→ EXERCISE AIM
Examine the records and identify each line that includes the string "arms". Copy those lines.

→ Collection entries
┄┄┄┄┄┄┄┄┄┄

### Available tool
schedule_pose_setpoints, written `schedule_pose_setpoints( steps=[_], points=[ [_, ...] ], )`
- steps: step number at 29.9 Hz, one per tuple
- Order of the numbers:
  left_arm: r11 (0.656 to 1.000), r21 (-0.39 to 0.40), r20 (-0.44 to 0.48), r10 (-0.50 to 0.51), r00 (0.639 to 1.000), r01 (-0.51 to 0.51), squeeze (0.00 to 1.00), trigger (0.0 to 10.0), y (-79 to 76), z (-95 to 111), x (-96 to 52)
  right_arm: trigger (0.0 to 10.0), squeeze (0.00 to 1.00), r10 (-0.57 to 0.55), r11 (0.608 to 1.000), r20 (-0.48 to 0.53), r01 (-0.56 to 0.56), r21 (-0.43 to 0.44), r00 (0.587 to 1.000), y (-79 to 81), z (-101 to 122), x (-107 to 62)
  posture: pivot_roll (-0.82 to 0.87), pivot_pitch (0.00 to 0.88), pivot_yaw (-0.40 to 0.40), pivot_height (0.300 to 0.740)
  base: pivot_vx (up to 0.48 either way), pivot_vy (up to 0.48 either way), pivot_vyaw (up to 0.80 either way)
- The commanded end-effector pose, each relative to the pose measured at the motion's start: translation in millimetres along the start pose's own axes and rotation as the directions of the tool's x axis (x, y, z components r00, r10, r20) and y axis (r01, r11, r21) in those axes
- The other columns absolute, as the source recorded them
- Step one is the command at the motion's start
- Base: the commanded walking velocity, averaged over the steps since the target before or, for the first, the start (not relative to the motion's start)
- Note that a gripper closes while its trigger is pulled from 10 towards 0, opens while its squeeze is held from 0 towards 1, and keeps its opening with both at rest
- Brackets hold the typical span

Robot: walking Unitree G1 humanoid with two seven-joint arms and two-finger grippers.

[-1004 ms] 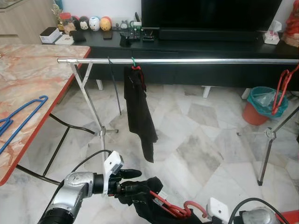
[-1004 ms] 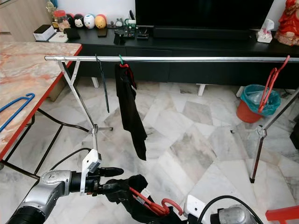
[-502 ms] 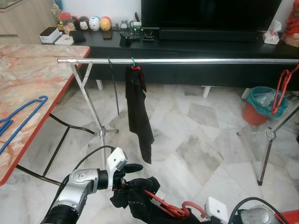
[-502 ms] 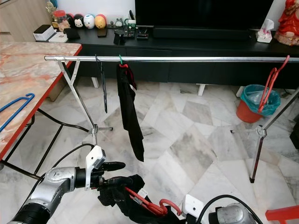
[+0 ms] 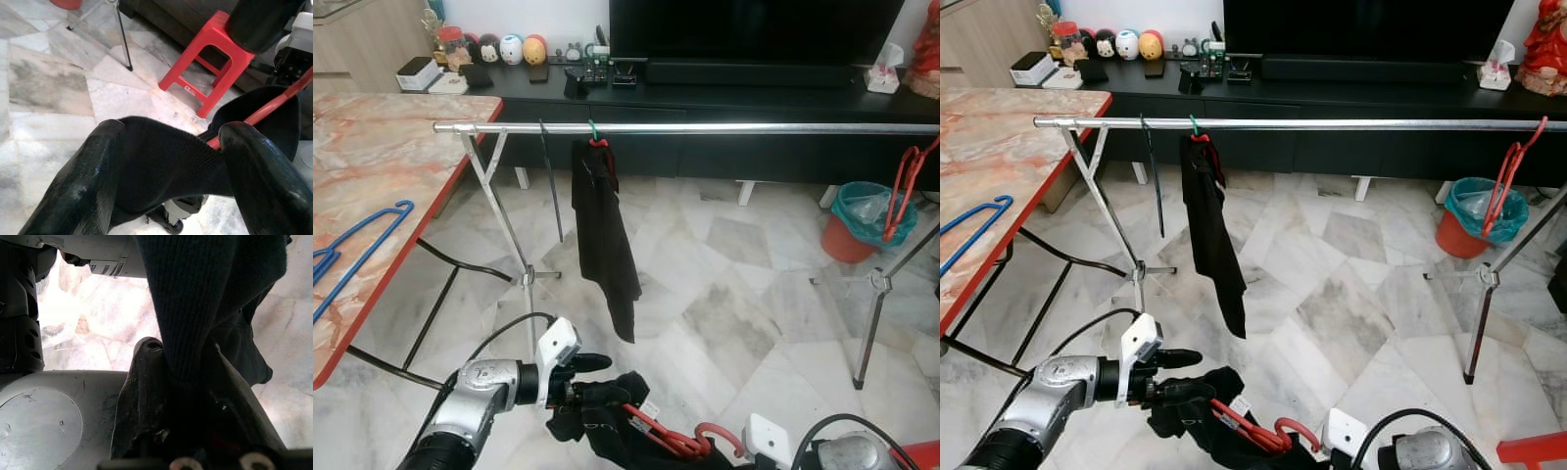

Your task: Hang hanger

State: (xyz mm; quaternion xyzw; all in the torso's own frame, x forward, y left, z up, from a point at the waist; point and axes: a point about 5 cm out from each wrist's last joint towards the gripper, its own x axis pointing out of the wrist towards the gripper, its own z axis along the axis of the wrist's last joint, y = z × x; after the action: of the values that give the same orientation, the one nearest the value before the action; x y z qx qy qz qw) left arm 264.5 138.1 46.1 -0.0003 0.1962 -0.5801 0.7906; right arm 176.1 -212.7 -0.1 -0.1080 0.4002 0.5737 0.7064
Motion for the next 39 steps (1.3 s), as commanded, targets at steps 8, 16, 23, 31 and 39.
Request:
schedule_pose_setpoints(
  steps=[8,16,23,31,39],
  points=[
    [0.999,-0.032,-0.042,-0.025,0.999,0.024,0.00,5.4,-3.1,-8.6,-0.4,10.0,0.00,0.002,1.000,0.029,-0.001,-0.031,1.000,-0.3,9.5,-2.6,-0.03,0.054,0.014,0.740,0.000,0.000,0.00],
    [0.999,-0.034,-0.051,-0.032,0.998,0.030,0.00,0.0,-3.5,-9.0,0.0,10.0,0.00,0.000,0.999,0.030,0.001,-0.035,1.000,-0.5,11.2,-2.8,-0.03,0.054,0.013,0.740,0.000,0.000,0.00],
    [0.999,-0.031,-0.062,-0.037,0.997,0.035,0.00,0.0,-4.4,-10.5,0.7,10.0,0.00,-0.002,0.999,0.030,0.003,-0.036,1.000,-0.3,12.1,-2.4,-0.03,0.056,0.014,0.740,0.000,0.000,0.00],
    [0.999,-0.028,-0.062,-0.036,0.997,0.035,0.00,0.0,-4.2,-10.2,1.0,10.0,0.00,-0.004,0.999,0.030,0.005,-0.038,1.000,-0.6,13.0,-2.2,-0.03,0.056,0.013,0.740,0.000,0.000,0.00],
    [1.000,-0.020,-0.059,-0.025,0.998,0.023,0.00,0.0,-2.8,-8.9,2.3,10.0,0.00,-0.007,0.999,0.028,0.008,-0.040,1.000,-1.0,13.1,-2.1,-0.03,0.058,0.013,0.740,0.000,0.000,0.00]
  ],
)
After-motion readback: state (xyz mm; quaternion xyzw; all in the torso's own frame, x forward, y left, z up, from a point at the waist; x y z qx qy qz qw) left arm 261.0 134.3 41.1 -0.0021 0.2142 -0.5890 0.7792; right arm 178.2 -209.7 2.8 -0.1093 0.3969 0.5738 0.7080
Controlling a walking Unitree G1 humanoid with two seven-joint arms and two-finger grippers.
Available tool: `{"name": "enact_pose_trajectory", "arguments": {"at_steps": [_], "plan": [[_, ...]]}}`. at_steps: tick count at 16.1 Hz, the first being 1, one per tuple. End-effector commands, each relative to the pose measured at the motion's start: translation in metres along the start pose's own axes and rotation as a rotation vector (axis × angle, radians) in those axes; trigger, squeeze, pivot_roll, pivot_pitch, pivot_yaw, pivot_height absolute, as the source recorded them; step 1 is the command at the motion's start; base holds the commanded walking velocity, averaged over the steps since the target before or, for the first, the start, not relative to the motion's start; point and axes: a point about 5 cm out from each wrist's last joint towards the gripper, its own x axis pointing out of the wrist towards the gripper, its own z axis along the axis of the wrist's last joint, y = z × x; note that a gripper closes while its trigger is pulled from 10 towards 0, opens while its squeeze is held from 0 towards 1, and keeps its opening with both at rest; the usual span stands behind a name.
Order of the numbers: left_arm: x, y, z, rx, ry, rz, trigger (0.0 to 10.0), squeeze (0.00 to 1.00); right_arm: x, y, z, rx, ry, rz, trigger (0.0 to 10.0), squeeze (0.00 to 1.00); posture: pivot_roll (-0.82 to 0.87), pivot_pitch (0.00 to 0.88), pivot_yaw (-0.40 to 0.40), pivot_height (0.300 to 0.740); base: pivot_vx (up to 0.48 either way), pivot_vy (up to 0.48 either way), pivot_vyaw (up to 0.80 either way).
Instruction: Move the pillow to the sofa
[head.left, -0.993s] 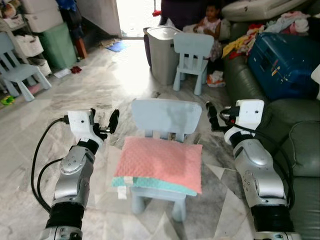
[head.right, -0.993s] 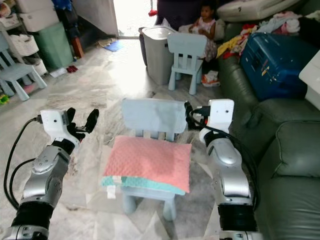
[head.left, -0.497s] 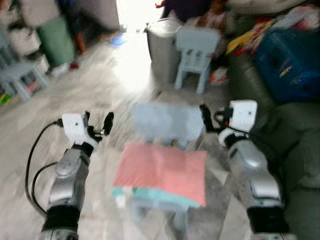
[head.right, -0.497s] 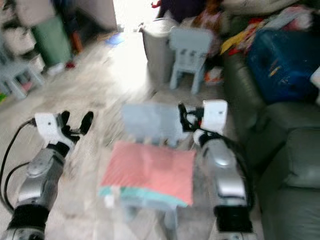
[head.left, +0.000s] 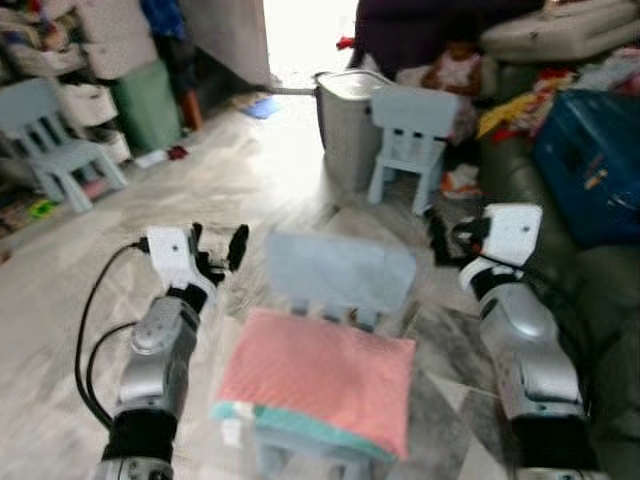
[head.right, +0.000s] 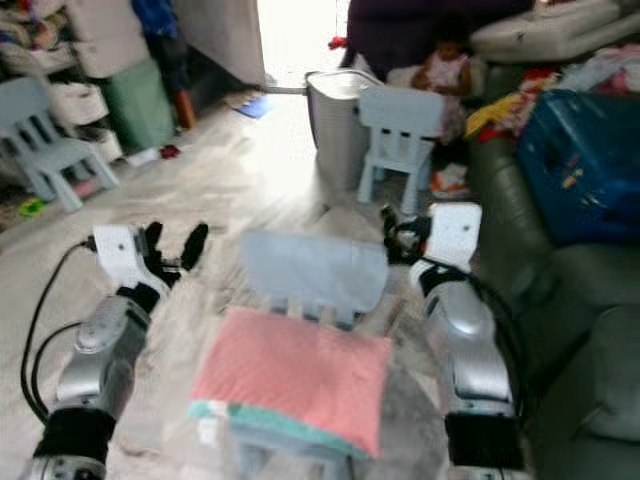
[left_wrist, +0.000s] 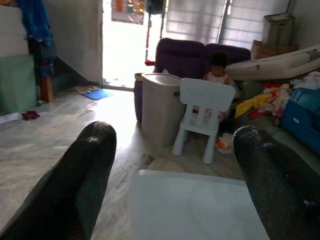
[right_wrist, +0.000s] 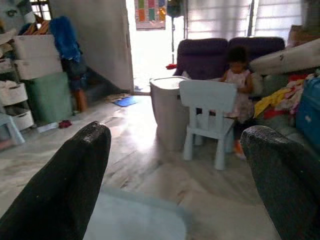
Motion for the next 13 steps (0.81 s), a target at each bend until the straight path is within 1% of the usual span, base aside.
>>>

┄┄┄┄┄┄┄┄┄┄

→ PROBLEM SOLUTION
Robot: walking Unitree G1 humanoid with two seven-joint arms and two-finger grippers.
Controlling a walking Unitree G1 humanoid with two seven-joint arms and two-finger grippers.

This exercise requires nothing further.